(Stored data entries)
Segment Open
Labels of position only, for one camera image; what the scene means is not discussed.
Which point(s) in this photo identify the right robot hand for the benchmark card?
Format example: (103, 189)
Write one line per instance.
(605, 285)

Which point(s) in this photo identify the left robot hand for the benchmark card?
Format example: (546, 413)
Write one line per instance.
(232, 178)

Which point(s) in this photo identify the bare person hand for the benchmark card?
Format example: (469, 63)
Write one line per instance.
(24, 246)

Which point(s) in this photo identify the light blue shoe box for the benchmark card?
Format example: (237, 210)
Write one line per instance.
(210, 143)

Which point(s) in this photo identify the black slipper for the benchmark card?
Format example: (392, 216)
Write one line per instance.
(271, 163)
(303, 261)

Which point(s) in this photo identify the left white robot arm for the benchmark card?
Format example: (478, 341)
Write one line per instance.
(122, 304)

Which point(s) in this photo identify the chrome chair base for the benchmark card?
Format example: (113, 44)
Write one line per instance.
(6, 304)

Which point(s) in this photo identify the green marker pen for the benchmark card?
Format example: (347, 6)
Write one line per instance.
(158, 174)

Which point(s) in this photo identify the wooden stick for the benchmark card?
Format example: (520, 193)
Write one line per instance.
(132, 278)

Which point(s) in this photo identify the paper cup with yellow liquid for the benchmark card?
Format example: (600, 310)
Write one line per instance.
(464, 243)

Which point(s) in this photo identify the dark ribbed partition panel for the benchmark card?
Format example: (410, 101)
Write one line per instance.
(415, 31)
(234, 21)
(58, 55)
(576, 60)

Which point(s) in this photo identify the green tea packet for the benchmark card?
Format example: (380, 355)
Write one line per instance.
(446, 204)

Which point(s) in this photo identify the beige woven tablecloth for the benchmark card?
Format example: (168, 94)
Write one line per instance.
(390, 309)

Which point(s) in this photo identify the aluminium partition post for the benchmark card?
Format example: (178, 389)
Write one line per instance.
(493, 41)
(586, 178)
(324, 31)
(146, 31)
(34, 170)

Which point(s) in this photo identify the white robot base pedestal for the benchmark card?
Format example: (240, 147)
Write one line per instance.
Segment Closed
• What to work on: Exactly and exclusively, repeat the lines from the line that contains "Format example: (168, 94)" through the end of the records, both ends included.

• Completed task:
Format example: (168, 94)
Write one line per instance.
(390, 309)

Which point(s) in this photo identify the aluminium partition post for the benchmark card?
Format example: (178, 389)
Write one line per instance.
(493, 41)
(586, 178)
(324, 31)
(146, 31)
(34, 170)

Which point(s) in this photo identify the white robot base pedestal for the benchmark card?
Format example: (240, 147)
Write one line per instance.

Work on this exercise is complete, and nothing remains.